My sun and moon are in Aquarius with Capricorn rising.
I'm probably much more emotional than you realize, my moods change with the wind. I experience great highs and great lows. Often in the same day.
I need a lot of personal space and a lot of downtime.
I have a fairly good grasp on who I am and how I navigate the world.
For a while now, I have not been willing to bend or re-shape myself or hide parts of myself in order to be accepted by a group.
Even if the group is the whole rest of the world.
There are times when I feel the sharpness of that decision like a knife blade in my heart.
Christians talk a lot about community.
Jesus models community.
The people who teach energy currents and astrology are talking a lot about community right now.
Sometimes when I hear that talk, I recoil.
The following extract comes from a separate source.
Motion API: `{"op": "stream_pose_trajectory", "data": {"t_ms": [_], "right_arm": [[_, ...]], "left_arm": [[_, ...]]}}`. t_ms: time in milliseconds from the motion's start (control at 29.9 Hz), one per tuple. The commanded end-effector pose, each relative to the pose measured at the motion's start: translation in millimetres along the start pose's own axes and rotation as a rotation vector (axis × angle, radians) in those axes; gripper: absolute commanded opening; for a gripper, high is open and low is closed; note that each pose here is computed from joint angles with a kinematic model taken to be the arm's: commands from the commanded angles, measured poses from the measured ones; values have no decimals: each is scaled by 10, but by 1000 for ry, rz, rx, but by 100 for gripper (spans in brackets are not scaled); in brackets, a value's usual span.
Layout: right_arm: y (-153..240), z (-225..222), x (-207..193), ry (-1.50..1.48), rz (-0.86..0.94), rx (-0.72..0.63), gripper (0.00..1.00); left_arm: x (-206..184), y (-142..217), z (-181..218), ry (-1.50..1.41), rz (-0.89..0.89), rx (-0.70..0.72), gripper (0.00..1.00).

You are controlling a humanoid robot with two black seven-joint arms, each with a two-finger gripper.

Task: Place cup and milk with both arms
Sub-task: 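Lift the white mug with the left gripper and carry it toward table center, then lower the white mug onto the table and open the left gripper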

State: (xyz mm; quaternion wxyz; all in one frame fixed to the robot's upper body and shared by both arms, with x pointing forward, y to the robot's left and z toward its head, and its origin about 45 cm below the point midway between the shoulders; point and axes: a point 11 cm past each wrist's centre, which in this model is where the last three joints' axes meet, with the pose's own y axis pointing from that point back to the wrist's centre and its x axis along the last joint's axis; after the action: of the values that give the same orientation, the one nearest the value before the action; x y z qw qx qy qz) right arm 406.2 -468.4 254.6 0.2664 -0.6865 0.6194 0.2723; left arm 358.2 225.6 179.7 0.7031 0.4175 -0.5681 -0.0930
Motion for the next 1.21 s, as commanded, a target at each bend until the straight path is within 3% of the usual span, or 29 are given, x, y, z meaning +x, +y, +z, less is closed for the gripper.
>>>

Sometimes I think my true nature is that of a hermit.
And yet, I pinned all those pictures of tables in the woods, women bringing pies, glasses raised in unity.
My heart saw something in those images that it needed, that it longed for.
I sat down with my coffee cup this morning and thought...I feel completely emptied out.
And I don't love that feeling.
Even though I've felt it my entire life - that I stand outside the circle, outside the understanding, outside whatever it is that's linking everyone else in unison.
The more I share of my true self, the more people I lose, the greater my unfollowers become, the deeper the silence that greets me.
That's not a good thing or a bad thing.
It just is.
Because I can't be other than I am.
My life is halfway over and just beginning.
I'm standing here on a bridge. Holding a lantern. And maybe a pie.
And I'm thinking, I can't be the only one.
So I'll wait here.
And when we find one another, we'll sit down and pour the wine and eat.